Giovani Chiaverano

Personal information
- Full name: Giovani Chiaverano Meroi
- Date of birth: 21 May 2005 (age 20)
- Place of birth: Ricardone [es], Santa Fe, Argentina
- Height: 1.73 m (5 ft 8 in)
- Position: Winger

Team information
- Current team: Audax Italiano (on loan from Newell's Old Boys)
- Number: 21

Youth career
- Independiente Ricardone
- Newell's Old Boys

Senior career*
- Years: Team / Apps / (Gls)
- 2023–: Newell's Old Boys / 36 / (1)
- 2026–: → Audax Italiano (loan) / 1 / (0)

= Giovani Chiaverano =

Argentine footballer

Giovani Chiaverano Meroi (born 21 May 2005) is an Argentine footballer who plays as a winger for Chilean club Audax Italiano on loan from Newell's Old Boys.

==Career==
Born in Ricardone, Santa Fe, Argentina, Chiaverone was with local club, Independiente de Ricardone, before joining Newell's Old Boys. He made his professional debut in the 0–0 away draw against Platense on 31 October 2023 for the Copa de la Liga Profesional and scored his first goal in the 0–1 away win against Central Córdoba on 25 January 2024.

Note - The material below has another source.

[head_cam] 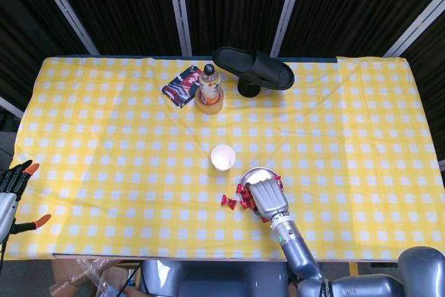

In January 2026, Chiaverano moved to Chile and joined on loan to Audax Italiano.

==Personal life==
Giovani is the son of the former footballer Gabriel Chiaverano and the nephew of the racing driver Mauricio Chiaverano. In addition, his brother Gianluca was with the Newell's Old Boys youth ranks.